(What this task involves):
Once the images are set aside, output the listing exactly as it stands.

○ ○ ○ ○ ○ ○ ○

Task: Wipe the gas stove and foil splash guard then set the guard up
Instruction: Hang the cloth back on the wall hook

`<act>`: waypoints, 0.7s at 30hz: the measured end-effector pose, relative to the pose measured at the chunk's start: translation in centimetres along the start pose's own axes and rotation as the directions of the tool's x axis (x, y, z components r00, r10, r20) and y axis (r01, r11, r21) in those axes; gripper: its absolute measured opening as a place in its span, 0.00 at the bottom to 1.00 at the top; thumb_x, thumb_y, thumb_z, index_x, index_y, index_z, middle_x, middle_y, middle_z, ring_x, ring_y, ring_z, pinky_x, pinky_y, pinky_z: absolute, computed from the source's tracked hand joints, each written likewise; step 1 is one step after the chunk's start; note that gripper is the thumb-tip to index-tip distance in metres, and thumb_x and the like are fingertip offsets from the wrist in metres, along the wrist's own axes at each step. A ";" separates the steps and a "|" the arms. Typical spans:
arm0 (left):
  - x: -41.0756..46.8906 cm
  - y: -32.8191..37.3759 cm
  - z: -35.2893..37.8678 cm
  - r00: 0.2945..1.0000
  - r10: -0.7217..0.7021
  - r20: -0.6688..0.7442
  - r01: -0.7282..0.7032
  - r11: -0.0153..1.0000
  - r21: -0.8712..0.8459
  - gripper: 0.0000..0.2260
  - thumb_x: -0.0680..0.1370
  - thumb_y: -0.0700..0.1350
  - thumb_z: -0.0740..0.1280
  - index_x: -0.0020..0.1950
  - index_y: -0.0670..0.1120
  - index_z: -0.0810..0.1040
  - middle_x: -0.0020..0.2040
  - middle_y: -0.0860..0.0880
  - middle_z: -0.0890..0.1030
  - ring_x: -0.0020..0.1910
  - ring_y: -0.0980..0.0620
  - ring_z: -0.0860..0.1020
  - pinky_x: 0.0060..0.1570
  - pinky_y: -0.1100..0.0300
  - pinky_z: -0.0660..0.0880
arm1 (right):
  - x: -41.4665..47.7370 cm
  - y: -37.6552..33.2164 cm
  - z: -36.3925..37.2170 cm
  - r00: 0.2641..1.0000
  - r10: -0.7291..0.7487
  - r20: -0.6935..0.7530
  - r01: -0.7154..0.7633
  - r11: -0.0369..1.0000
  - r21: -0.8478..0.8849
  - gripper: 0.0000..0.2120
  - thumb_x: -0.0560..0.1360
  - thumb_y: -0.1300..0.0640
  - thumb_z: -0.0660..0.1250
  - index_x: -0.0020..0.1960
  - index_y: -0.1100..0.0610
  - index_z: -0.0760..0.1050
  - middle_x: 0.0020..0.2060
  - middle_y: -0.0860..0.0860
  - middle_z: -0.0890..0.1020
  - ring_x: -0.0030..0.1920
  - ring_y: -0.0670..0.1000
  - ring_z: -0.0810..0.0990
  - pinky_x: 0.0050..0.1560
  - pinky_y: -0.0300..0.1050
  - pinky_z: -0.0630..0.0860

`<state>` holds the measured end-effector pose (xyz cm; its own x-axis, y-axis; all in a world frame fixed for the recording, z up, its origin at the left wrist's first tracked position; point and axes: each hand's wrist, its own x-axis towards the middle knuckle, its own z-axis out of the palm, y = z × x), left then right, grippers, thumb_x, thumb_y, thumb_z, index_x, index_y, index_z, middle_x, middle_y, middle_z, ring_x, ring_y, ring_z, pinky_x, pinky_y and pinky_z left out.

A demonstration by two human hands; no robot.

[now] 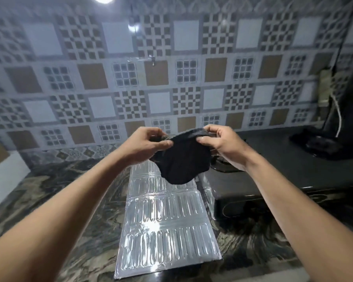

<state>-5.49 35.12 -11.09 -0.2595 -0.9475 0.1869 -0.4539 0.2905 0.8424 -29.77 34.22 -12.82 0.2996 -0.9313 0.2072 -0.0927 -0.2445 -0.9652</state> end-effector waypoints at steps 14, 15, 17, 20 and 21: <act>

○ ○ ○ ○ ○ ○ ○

(Exercise answer):
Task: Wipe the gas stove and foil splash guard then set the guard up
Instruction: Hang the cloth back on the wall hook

`<act>`: waypoints, 0.7s at 30hz: the measured end-effector pose, relative to the pose measured at the chunk's start: translation in centimetres along the start pose's own axes and rotation as the directions of the tool's x axis (x, y, z components r00, r10, r20) and y axis (r01, r11, r21) in those axes; gripper: its absolute measured opening as a place in its span, 0.00 at the bottom to 1.00 at the top; thumb_x, thumb_y, thumb_z, index_x, index_y, index_z, middle_x, middle_y, middle_z, ring_x, ring_y, ring_z, pinky_x, pinky_y, pinky_z: absolute, computed from the source's tracked hand joints, each written likewise; step 1 is one step after the chunk's start; note that gripper is the thumb-tip to index-tip distance in metres, and thumb_x and the like are fingertip offsets from the wrist in metres, along the wrist's own axes at each step. A ";" separates the steps and a "|" the arms. Typical spans:
arm0 (left):
  - x: -41.0756..46.8906 cm
  - y: -32.8191..37.3759 cm
  - z: -35.2893..37.8678 cm
  - r00: 0.2945..1.0000
  - r10: -0.7217..0.7021
  - r20: -0.6688..0.7442
  - r01: -0.7282..0.7032
  - r11: -0.0153..1.0000
  - r21: -0.8712..0.8459
  - gripper: 0.0000..0.2260
  - thumb_x: -0.0680..0.1370
  - thumb_y: -0.0700..0.1350
  - thumb_z: -0.0740..0.1280
  - index_x: -0.0020..0.1950
  - index_y: -0.0670..0.1120
  - index_z: -0.0810..0.1040
  - middle_x: -0.0020..0.2040
  - middle_y: -0.0860..0.0880
  - middle_z: -0.0890..0.1030
  - ring_x: -0.0020..0.1910
  - ring_y: -0.0980..0.0620
  - ring_z: -0.0860..0.1020
  - pinky_x: 0.0060..0.1570
  - pinky_y: -0.1100..0.0300
  - pinky_z: -0.0660..0.0880
arm1 (right):
  - x: -41.4665..47.7370 cm
  - y: -37.6552..33.2164 cm
  - z: -36.3925..37.2170 cm
  - r00: 0.2641..1.0000
  - r10: -0.7291..0.7487
  - r20: -0.6935..0.7530
  - r01: -0.7154..0.7633
  - r11: -0.0369..1.0000
  - r21: -0.8478..0.8849
  - gripper: 0.0000..0.2120
  - thumb_x: -0.0560..0.1360
  - thumb_y: -0.1300..0.0640
  - thumb_z: -0.0660..0.1250
  - index_x: -0.0020..0.1960
  - index_y: -0.1100..0.0610
  - index_z: -0.0760..0.1050
  - middle_x: 0.0020..0.2060
  - middle_y: -0.0860..0.0860
  - middle_z: -0.0890..0.1020
  - ring_x: -0.0030..0.1920
  - ring_y: -0.0670..0.1000
  - ring_z: -0.0810..0.0990
  - pinky_x: 0.0050..0.1560
  - pinky_y: -0.0300..0.1050
  - pinky_z: -0.0630..0.0860

`<state>` holds the measured end-effector pose (xyz cm; its own x-axis, y-axis; all in a world frame fixed for the recording, z up, its origin at the left wrist's first tracked position; point and axes: each hand's wrist, its own x-axis towards the middle knuckle, its own z-axis out of the palm, y = z × x), left then right, grippers, thumb_x, thumb_y, thumb_z, index_x, index_y, index_z, middle_x, middle_y, middle_z, ring_x, ring_y, ring_z, pinky_x, pinky_y and pinky_z left out.

A demonstration by two human hands; no robot.

[now] 

<state>-5.49 35.12 -11.09 -0.2595 -0.9475 0.1869 -0.4539 0.2905 0.8424 -29.77 34.22 -12.82 0.2996 -0.9313 0.2072 -0.0927 -0.2445 -0.9652</state> end-effector waypoints at steps 14, 15, 17, 20 and 21: <act>

This finishes the answer to the exercise.